Ao olhar para a realidade de integração comunitária dos imigrantes ali presentes, só me veio ao consciente o espírito emigratório que sempre caracterizou os portugueses, desde longos anos.
O papel formativo (e informativo) do centro “Europe Direct” facilitando o acesso e o conhecimento da realidade da União Europeia e criando/promovendo uma cultura de cidadania europeia, e as acções desenvolvidas pelo “Agor@ Aveiro”, igualmente estruturadas na cidadania activa, numa perspectiva de inclusão comunitária (social e cultural) e de abordagem de realidades intergeracionais, dando a conhecer realidades socio-culturais de vários países (Holanda, Hungria, Croácia, Itália, Sérvia, Turquia, Timor, Polónia, Estónia, Finlândia, entre outros) para além do suporte às actividades TEDx, fizeram-me pensar nos desafios que os portugueses enfrentaram ao “passar fronteiras”, nomeadamente, na década de 60 e 70 (à semelhança do imigrantes que escolheram Aveiro para relançar projectos de vida) e à quantidade de jovens que, face à realidade laboral e económica que vivemos (infelizmente motivados pelos próprios governantes que preferem um país envelhecido a gerar oportunidades) procuram noutras paragens, noutras realidades sociais, noutras culturas, uma integração e oportunidades que, aqui, lhes são negadas.

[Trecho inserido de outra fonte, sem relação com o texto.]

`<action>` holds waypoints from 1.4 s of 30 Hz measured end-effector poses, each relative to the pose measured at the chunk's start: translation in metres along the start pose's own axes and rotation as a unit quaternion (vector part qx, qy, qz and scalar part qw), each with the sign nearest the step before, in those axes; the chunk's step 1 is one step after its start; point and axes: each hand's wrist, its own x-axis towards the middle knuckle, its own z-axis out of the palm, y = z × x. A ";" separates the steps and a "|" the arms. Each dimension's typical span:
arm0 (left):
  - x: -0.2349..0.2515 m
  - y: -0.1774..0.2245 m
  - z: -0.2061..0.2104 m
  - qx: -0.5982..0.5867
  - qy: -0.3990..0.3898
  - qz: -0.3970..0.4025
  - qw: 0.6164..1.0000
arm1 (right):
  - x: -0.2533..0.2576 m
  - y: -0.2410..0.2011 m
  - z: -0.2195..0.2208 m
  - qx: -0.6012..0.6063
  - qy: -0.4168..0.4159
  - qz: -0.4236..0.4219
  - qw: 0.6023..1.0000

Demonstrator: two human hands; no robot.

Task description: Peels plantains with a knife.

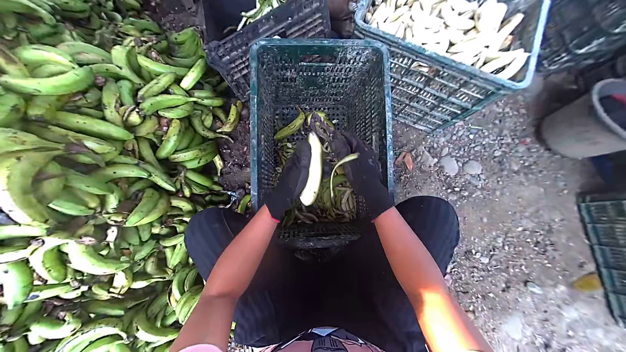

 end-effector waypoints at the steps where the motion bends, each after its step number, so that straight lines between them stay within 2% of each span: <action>1: 0.006 0.002 -0.004 -0.023 0.035 0.027 0.999 | -0.004 -0.002 0.003 -0.013 -0.013 -0.003 1.000; 4: 0.019 -0.001 -0.016 -0.131 0.180 0.146 0.964 | -0.022 -0.008 0.019 -0.046 -0.034 -0.028 0.998; 6: 0.022 -0.001 -0.023 -0.237 0.224 0.183 0.928 | -0.032 -0.013 0.026 -0.051 -0.043 -0.051 0.996; 9: 0.017 0.015 -0.021 -0.261 0.358 0.159 0.882 | -0.040 -0.018 0.030 -0.077 -0.011 -0.100 0.992; 13: 0.020 0.028 -0.020 -0.224 0.440 0.149 0.857 | -0.040 -0.020 0.031 -0.102 0.024 -0.130 0.986; 16: 0.023 0.026 -0.021 -0.239 0.401 0.147 0.872 | -0.036 -0.021 0.030 -0.103 0.036 -0.116 0.987; 17: 0.023 0.023 -0.021 -0.231 0.368 0.151 0.888 | -0.032 -0.022 0.029 -0.106 0.035 -0.105 0.988; 20: 0.020 0.008 -0.023 -0.087 0.245 0.141 0.955 | -0.016 -0.020 0.023 -0.107 0.024 -0.072 0.991; 22: 0.020 0.002 -0.029 -0.031 0.135 0.079 0.987 | -0.007 -0.016 0.016 -0.108 0.020 -0.052 0.993; 24: 0.023 -0.001 -0.034 -0.068 0.053 0.015 0.996 | -0.004 -0.011 0.009 -0.104 0.007 -0.043 0.994; 26: 0.023 0.002 -0.036 -0.062 0.014 -0.022 0.998 | -0.004 -0.005 0.008 -0.090 0.000 -0.038 0.995; 31: -0.002 0.014 -0.015 0.060 -0.045 -0.052 0.996 | 0.006 -0.005 0.002 -0.022 -0.042 0.004 0.999; 34: -0.006 0.025 -0.021 0.130 -0.052 -0.022 0.990 | 0.010 0.006 0.005 0.055 -0.038 -0.024 0.997; 37: 0.009 0.014 -0.028 0.018 0.017 0.073 0.997 | 0.004 0.006 0.015 0.042 -0.030 -0.049 0.997; 39: 0.015 0.014 -0.029 0.000 0.114 0.118 0.986 | -0.007 -0.002 0.024 -0.015 -0.019 -0.074 0.997; 42: 0.019 0.023 -0.023 -0.161 0.282 0.114 0.939 | -0.020 -0.012 0.038 -0.050 0.027 -0.131 0.990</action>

Segundo dados da Secretaria de Estado das Comunidades Portuguesas, em 2011, mais de 100 mil portugueses deixaram o país rumo a novas paragens. Obviamente, já não são os mesmos emigrantes de mala e cartão, de passar a fronteira a pé e clandestinamente. Hoje viajam de avião, com portáteis e ipads na bagagem porque já não se escrevem cartas em “sobrescritos” selados. Mas as dificuldades de integração social e cultural estão na mesma presente, mesmo que com outras facetas.
E tal como “cá” (imigração), espera-se que “lá” (emigrantes) haja quem tenha capacidade para acolher e quem tenha coragem para permitir que seja acolhido.